EDIT: 4 Oscar Nominations, 1 won! Told you so! ^_^

[Header image: Twenty20. "Call me by Your Name" movie poster (detail): IMDB]

8 risposte »

  1. Io sono scioccata, per diversi motivi!! 1. La bottiglia non si svita, MAI. 2. La possibilità di portarsi le bevande da cassa è fantastica 3. Tutti, ma proprio tutti, i calici rientrano integri al botteghino?
    Vivere in Australia deve essere pazzesco. Non lontana solo per le migliaia di Km ma per mentalità!!
    A presto,
    Alice

    • Qui svitano quasi tutto! Un giorno stavo facendo la volontaria in un chioschetto. Arriva un signore chiedendo una bibita. Prendo la bottiglietta di vetro e poi cerco in giro un apribottiglie, che ovviamente non c’è, faccio una serie di gesti maldestri e sguardi interrogativi per capire come fare, finché il tizio non mi fa segno che basta svitare, guardandomi come si guarderebbe un carlino. Me la sono cavata facendo la svampita appena venuta giù dall’Europa con la piena 😀
      La domanda n.3 me la pongo anch’io! Sembrerebbe di sì comunque! Però lasciano in sala tutte le cartacce e rifiuti di cibo, come gli americani, è abbastanza selvaggio a vedersi! A presto 😉

  2. BYO mi ricorda molto l’usanza che c’era una volta anche qui da noi, ma inversa: in osteria andavi a bere ma se volevi mangiare il cibo te lo dovevi portare da casa.
    Ogni volta che leggo un tuo post imparo sempre qualcosa di nuovo

    • Sono contenta! ^_^ Non sapevo di questa usanza “inversa”. E’ che un tempo si lucrava di meno, poi hanno imparato a farlo proprio su tutto! Vedi l’acqua di rubinetto non più pervenuta! Perciò questo BYO di quaggiù a volte mi stupisce 🙂 (e spero che non scoprano mai che possono far pagare anche l’acqua!)
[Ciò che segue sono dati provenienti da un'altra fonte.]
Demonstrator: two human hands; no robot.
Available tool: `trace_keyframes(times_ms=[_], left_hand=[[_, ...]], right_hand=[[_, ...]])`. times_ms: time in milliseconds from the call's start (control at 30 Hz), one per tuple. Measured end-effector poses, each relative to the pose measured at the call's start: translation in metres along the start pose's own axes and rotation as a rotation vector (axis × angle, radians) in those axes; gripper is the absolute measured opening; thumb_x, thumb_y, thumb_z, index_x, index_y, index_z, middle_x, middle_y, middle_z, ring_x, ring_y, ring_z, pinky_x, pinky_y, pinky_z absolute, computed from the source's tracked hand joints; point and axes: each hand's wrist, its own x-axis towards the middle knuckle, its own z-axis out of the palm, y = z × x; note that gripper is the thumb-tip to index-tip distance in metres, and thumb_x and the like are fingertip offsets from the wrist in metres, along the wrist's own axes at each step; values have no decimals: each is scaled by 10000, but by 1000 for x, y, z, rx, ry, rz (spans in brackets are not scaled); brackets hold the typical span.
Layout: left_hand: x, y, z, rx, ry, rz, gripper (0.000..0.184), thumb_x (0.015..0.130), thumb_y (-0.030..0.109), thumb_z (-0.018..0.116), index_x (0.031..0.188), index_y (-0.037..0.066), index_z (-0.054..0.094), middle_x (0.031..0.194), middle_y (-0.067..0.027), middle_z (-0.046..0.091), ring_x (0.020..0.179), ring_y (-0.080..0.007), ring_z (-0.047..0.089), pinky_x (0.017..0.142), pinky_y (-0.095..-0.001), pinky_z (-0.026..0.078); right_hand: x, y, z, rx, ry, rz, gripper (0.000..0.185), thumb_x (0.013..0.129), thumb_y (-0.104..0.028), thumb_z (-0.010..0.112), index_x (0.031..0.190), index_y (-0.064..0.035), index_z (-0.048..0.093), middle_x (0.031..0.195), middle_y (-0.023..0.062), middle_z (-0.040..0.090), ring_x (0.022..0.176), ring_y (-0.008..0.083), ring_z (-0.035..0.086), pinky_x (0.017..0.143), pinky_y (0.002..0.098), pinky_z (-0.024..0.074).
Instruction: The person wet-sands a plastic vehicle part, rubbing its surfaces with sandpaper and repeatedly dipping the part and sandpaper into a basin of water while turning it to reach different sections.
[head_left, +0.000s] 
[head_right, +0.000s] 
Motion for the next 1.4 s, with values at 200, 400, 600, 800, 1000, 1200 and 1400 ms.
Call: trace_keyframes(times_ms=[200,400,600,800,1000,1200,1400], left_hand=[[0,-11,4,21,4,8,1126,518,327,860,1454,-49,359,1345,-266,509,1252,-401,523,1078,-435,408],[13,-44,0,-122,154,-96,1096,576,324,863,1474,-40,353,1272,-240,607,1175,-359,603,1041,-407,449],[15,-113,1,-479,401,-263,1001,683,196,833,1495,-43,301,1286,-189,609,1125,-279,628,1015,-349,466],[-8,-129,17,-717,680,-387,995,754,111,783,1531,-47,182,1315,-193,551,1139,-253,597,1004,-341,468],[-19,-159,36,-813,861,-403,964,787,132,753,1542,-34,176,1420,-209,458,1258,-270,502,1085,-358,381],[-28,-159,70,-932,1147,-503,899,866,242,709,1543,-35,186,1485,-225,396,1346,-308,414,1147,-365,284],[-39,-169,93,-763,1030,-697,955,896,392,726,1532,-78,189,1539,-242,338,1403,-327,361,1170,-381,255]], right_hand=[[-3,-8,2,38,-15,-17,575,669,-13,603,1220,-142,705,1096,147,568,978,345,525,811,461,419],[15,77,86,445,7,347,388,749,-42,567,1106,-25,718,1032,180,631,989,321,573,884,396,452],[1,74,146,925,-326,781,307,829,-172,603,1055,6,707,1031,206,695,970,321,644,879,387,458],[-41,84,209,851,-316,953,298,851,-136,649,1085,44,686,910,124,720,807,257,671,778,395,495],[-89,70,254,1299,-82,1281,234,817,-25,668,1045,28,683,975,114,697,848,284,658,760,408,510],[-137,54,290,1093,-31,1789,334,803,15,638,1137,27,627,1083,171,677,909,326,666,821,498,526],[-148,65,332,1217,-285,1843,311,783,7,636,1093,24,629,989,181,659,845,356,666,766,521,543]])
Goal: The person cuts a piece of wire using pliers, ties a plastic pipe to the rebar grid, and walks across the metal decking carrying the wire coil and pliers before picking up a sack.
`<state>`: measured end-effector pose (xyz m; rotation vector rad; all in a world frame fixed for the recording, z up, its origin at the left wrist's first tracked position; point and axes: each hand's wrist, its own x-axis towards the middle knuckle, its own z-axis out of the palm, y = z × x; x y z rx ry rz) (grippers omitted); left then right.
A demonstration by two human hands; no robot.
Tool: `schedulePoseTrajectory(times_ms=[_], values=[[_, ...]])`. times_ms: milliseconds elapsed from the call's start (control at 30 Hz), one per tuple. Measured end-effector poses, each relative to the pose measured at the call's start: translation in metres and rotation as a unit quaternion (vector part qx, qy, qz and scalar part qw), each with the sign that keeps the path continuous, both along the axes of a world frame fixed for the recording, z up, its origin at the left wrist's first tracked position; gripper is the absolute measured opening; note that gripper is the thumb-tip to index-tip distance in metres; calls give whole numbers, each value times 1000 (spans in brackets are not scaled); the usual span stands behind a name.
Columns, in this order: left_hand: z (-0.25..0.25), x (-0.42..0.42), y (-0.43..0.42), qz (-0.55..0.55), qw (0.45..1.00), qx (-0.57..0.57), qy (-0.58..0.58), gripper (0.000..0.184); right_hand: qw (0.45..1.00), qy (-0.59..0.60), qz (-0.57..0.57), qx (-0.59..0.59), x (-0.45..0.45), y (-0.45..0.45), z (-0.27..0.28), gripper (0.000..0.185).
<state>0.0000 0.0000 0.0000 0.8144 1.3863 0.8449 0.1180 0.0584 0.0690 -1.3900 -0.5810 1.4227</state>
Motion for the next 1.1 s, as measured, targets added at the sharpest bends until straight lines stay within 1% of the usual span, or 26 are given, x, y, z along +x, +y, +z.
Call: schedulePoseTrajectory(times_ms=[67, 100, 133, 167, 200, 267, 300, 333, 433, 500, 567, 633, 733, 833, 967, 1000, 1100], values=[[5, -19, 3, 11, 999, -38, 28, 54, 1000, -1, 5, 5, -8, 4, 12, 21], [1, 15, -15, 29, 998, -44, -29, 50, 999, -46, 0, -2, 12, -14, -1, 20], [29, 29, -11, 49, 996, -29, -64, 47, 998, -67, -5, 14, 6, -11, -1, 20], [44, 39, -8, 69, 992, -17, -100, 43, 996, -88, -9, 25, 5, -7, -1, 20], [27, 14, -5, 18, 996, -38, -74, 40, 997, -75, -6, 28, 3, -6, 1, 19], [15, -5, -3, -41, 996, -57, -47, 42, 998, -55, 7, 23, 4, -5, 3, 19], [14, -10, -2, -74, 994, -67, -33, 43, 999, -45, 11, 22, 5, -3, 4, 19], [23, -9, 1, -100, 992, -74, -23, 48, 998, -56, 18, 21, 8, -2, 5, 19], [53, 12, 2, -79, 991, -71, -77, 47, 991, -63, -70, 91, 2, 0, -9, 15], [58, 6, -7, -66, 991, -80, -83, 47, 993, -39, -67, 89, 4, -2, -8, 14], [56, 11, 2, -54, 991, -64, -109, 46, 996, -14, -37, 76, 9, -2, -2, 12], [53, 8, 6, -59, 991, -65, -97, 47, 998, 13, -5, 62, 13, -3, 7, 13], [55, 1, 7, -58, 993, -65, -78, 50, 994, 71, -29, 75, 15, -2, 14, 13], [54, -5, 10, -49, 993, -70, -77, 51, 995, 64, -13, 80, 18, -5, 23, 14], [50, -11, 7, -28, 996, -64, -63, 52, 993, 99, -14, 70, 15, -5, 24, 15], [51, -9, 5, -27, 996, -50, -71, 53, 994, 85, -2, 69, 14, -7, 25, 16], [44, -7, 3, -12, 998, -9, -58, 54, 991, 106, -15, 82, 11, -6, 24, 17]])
  3. A Roma c’è il BYO per il cibo, soprattutto nelle osterie e nelle fraschette vecchio stile. Però la trovo un’idea geniale, alla fine pago comunque il biglietto! Anche a me CMBYN è piaciuto molto, il dialogo finale con il padre è stupendo!

    • Sì *_*
      Brava Roma!! Non lo sapevo prima di oggi! E’ davvero una buona idea, tranne nel caso in cui un locale vende i propri alcolici e permette anche il BYO… perché? Mah! 🙂
      Comunque restando ai cinema, qui mi è capitato di portarmi da bere e anche da mangiare e di banchettare durante un film, ma con discrezione! In America ho visto gente tirar fuori i sobrissimi TAGLIERI DI FORMAGGI °_°

  4. Non sapevo di questa usanza….pur avendo dei cugini Australiani….mi sembra una iniziativa buona…
    E il film non l’ho mai visto ma , da come l’hai racvontato,credo che tocchi fortemente i sentimenti…

    • Alla fine neanche a me sembra male, solo che i primissimi tempi leggevo la sigla B.Y.O. e non capivo 🙂 Il film ti conquista piano piano e alla fine ti lascia più che commosso!